[Data shown]
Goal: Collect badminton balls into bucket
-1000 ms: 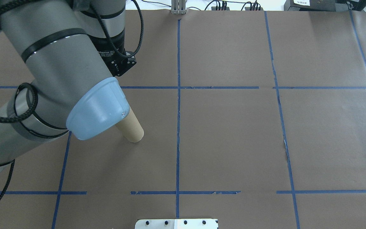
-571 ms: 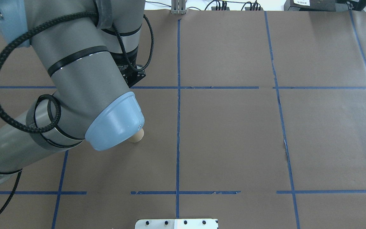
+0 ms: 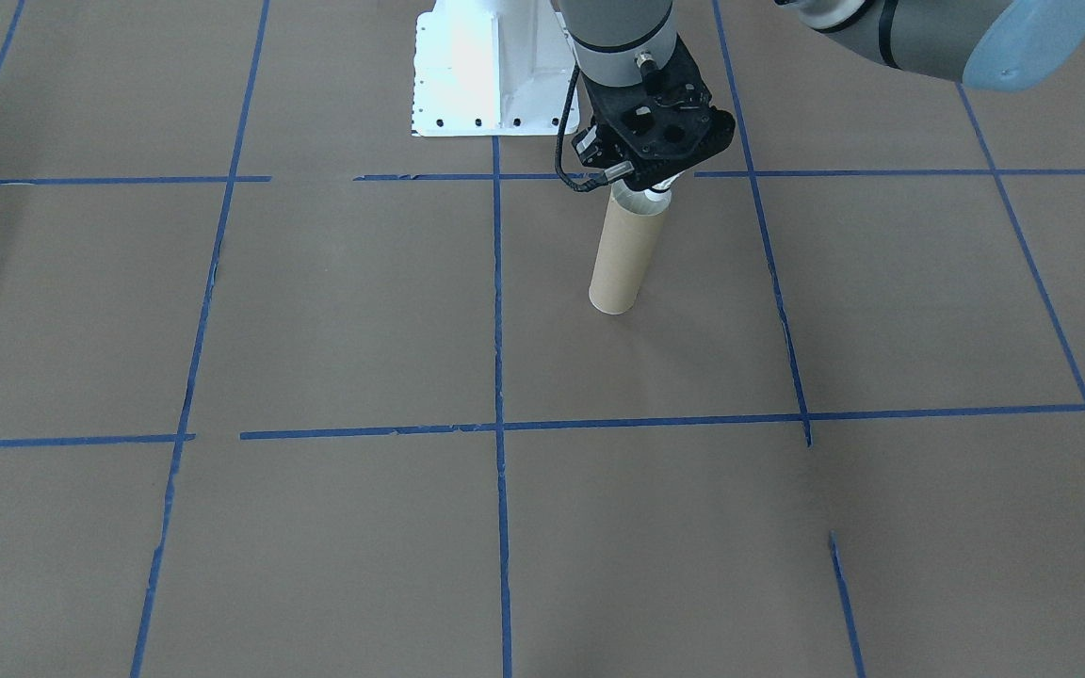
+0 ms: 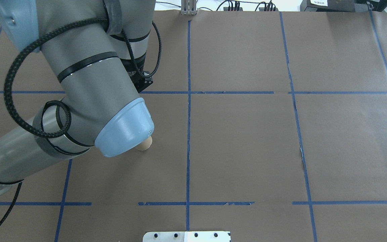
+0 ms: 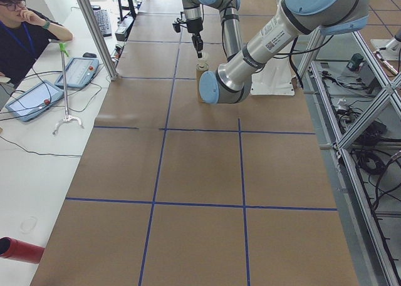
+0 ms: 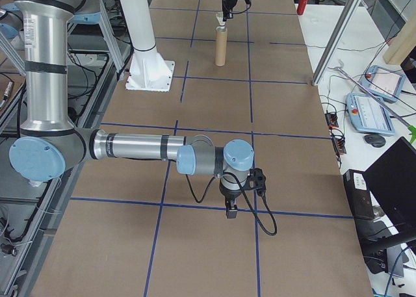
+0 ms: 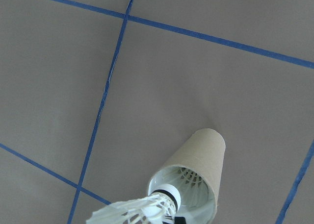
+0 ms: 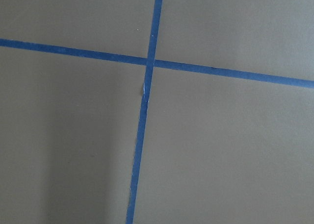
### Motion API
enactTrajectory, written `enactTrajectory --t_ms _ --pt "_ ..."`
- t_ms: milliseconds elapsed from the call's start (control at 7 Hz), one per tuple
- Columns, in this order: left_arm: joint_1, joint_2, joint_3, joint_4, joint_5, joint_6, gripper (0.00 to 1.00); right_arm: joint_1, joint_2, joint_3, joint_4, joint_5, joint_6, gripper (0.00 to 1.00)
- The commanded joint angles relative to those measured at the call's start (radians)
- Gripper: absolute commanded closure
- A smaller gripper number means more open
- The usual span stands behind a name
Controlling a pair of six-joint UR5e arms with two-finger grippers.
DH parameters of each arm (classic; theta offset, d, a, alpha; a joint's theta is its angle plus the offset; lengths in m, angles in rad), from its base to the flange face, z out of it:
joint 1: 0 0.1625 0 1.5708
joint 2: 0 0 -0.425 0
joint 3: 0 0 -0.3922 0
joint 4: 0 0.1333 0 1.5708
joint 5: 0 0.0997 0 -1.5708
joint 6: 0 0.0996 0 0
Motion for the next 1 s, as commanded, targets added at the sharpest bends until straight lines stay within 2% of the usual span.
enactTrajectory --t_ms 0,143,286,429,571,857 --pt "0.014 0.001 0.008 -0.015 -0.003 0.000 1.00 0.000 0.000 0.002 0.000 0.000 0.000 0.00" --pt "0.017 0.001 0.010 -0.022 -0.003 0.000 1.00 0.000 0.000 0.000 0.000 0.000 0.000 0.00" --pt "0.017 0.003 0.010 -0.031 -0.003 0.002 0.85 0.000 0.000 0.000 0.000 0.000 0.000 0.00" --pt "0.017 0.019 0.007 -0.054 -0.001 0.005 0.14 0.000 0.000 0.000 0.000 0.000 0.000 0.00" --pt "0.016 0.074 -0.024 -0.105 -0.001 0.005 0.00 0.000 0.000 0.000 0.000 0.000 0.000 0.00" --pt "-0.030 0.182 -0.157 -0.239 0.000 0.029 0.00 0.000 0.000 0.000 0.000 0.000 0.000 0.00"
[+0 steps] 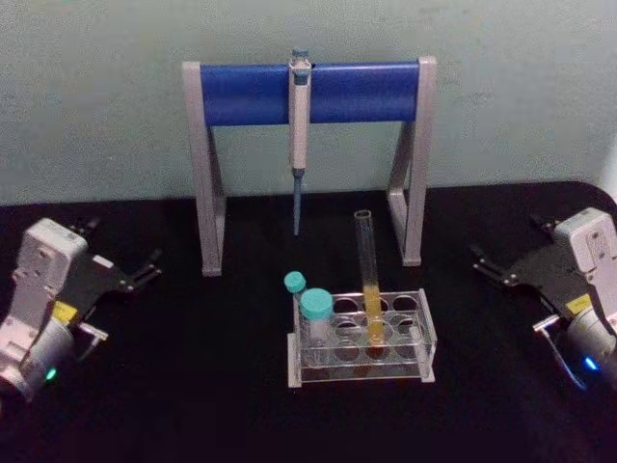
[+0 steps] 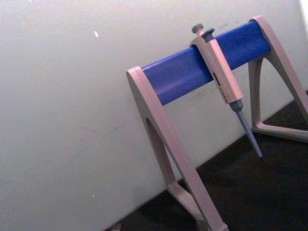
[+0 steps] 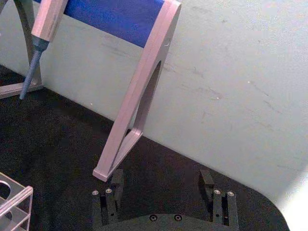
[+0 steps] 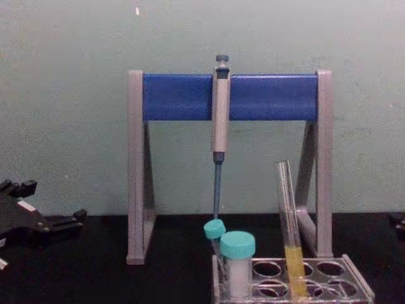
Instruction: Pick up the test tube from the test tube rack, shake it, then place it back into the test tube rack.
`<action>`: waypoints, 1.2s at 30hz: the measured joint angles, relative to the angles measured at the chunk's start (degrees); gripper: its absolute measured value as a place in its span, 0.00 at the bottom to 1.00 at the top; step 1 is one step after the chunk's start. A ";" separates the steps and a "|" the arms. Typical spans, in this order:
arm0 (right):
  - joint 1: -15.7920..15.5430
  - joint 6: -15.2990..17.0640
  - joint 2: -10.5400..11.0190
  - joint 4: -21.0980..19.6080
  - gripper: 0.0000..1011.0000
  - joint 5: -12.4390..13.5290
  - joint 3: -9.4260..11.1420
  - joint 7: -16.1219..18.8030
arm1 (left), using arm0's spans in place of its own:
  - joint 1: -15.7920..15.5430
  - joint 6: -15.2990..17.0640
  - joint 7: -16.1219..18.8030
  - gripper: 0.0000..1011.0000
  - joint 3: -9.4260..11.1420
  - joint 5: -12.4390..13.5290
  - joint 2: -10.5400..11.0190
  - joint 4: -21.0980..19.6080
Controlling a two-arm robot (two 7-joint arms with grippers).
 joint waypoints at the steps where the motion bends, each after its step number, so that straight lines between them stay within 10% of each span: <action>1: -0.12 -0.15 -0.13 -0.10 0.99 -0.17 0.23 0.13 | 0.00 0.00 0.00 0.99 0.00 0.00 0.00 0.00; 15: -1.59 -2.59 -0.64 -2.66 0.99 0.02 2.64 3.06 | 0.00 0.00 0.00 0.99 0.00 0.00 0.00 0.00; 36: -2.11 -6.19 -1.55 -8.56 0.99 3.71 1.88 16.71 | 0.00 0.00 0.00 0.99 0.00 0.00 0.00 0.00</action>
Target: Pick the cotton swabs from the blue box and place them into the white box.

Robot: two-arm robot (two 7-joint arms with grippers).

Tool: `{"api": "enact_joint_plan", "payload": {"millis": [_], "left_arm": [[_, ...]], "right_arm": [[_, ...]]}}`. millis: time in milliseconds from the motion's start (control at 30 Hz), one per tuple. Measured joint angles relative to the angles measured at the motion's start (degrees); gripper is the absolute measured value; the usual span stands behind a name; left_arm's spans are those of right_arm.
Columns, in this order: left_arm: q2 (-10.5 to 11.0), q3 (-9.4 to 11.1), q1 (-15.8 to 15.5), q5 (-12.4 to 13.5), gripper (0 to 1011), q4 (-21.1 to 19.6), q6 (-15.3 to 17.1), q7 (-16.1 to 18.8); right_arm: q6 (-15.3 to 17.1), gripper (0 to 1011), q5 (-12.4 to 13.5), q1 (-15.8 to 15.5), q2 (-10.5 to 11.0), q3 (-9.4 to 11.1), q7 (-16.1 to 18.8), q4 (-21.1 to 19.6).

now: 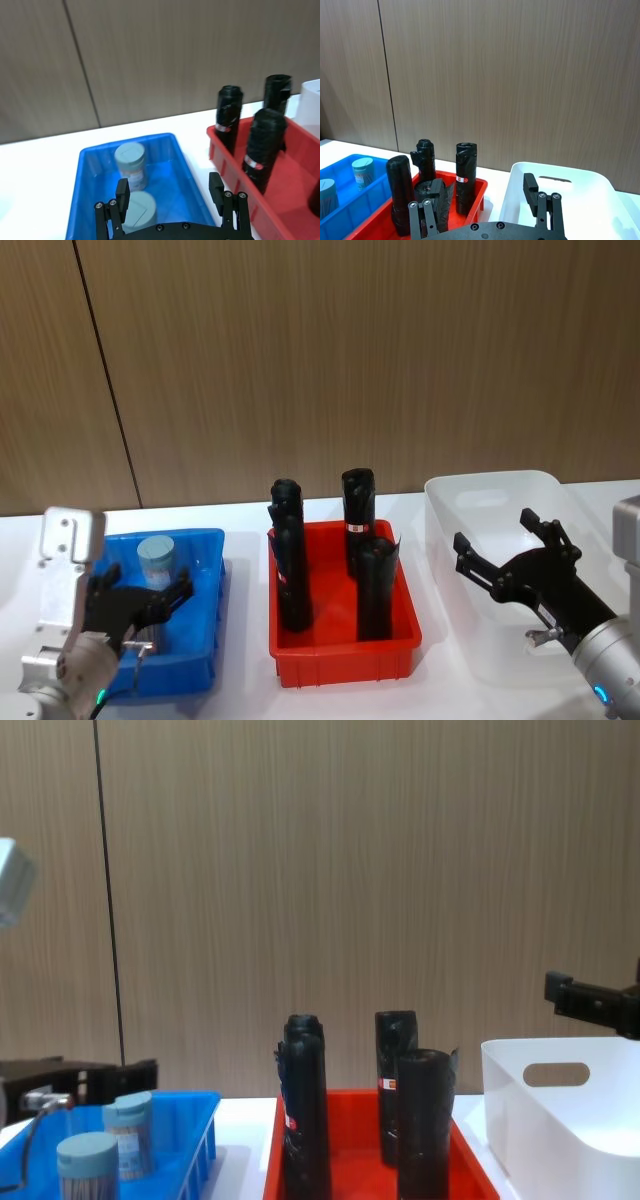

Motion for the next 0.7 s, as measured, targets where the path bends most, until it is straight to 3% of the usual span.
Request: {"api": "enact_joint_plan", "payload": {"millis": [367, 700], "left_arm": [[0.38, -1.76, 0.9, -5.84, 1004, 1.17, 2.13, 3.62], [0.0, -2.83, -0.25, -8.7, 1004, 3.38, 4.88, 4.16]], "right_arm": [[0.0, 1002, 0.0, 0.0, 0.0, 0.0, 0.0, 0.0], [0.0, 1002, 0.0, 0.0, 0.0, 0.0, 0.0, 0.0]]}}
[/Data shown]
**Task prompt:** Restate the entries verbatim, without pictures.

**Exercise solution:**
Goal: Collect badminton balls into bucket
-1000 ms: 
-571 ms: 
+0 ms: 
+0 ms: 
+0 ms: 
+0 ms: 
+0 ms: 
+0 ms: 
### Motion API
enactTrajectory, written `enactTrajectory --t_ms _ --pt "_ ..."`
- t_ms: milliseconds elapsed from the call's start (control at 7 Hz), one per tuple
- Columns, in this order: left_arm: joint_1, joint_2, joint_3, joint_4, joint_5, joint_6, gripper (0.00 to 1.00); right_arm: joint_1, joint_2, joint_3, joint_4, joint_5, joint_6, gripper (0.00 to 1.00)
- The commanded joint angles relative to those measured at the call's start (radians)
- Gripper: absolute commanded closure
- A smaller gripper number means more open
- The usual span stands behind a name
Controlling a pair of six-joint UR5e arms with two-finger grippers.
DH parameters of each arm (classic; theta offset, d, a, alpha; a joint's theta is its angle plus the offset; lengths in m, angles in rad), from its base to the flange face, z out of it:
joint 1: 0 0.1625 0 1.5708
joint 2: 0 0 -0.425 0
joint 3: 0 0 -0.3922 0
joint 4: 0 0.1333 0 1.5708
joint 5: 0 0.0997 0 -1.5708
joint 6: 0 0.0996 0 0
Motion for the next 1 s, as commanded, targets added at the sharpest bends until straight lines stay within 2% of the usual span.
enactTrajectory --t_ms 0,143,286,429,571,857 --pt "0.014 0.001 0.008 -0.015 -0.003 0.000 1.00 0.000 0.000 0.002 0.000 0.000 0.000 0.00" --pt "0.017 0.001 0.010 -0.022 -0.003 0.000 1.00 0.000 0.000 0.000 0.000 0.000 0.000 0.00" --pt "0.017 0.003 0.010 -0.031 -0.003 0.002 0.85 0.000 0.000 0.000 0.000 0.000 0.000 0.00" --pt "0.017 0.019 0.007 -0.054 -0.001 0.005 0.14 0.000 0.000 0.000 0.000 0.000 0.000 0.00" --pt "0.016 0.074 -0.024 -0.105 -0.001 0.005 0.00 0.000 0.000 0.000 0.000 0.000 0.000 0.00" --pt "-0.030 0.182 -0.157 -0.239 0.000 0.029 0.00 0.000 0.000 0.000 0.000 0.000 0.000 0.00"
[+0 steps] 
[+0 steps] 
[+0 steps] 
[+0 steps] 
Instruction: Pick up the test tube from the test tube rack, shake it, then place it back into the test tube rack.
`<action>`: waypoints, 1.2s at 30hz: the measured joint angles, relative to the angles measured at the chunk's start (degrees); gripper: its absolute measured value as a place in its span, 0.00 at the bottom to 1.00 at the top; step 1 is one step after the chunk's start. A ";" separates the steps and a "|" the arms. Typical spans, in this order:
arm0 (right):
  - joint 1: -15.7920..15.5430
  - joint 6: -15.2990..17.0640
  - joint 2: -10.5400..11.0190
  - joint 4: -21.0980..19.6080
  - gripper: 0.0000..1011.0000
  - joint 5: -12.4390..13.5290
  - joint 3: -9.4260..11.1420
  - joint 7: -16.1219..18.8030
arm1 (left), using arm0's spans in place of its own:
  - joint 1: -15.7920..15.5430
  - joint 6: -15.2990..17.0640
  - joint 7: -16.1219..18.8030
  - gripper: 0.0000..1011.0000
  - joint 3: -9.4260..11.1420
  - joint 5: -12.4390..13.5290
  - joint 2: -10.5400..11.0190
  - joint 4: -21.0980..19.6080
Controlling a two-arm robot (two 7-joint arms with grippers).
 joint waypoints at the steps where the motion bends, each after its step number, so that straight lines between them stay within 10% of each span: <action>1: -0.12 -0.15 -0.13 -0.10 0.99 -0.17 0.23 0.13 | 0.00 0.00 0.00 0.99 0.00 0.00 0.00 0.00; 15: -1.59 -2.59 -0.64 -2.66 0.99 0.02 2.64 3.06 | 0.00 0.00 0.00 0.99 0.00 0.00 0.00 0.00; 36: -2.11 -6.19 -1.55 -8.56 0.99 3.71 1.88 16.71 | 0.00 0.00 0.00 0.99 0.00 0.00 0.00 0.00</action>
Target: Pick the cotton swabs from the blue box and place them into the white box.

Robot: two-arm robot (two 7-joint arms with grippers).

Tool: `{"api": "enact_joint_plan", "payload": {"millis": [_], "left_arm": [[_, ...]], "right_arm": [[_, ...]]}}`. millis: time in milliseconds from the motion's start (control at 30 Hz), one per tuple. Measured joint angles relative to the angles measured at the motion's start (degrees); gripper is the absolute measured value; the usual span stands behind a name; left_arm's spans are those of right_arm.
Columns, in this order: left_arm: q2 (-10.5 to 11.0), q3 (-9.4 to 11.1), q1 (-15.8 to 15.5), q5 (-12.4 to 13.5), gripper (0 to 1011), q4 (-21.1 to 19.6), q6 (-15.3 to 17.1), q7 (-16.1 to 18.8); right_arm: q6 (-15.3 to 17.1), gripper (0 to 1011), q5 (-12.4 to 13.5), q1 (-15.8 to 15.5), q2 (-10.5 to 11.0), q3 (-9.4 to 11.1), q7 (-16.1 to 18.8), q4 (-21.1 to 19.6).

now: 

Motion for the next 0.7 s, as measured, targets where the path bends most, until it is straight to 3% of the usual span.
Request: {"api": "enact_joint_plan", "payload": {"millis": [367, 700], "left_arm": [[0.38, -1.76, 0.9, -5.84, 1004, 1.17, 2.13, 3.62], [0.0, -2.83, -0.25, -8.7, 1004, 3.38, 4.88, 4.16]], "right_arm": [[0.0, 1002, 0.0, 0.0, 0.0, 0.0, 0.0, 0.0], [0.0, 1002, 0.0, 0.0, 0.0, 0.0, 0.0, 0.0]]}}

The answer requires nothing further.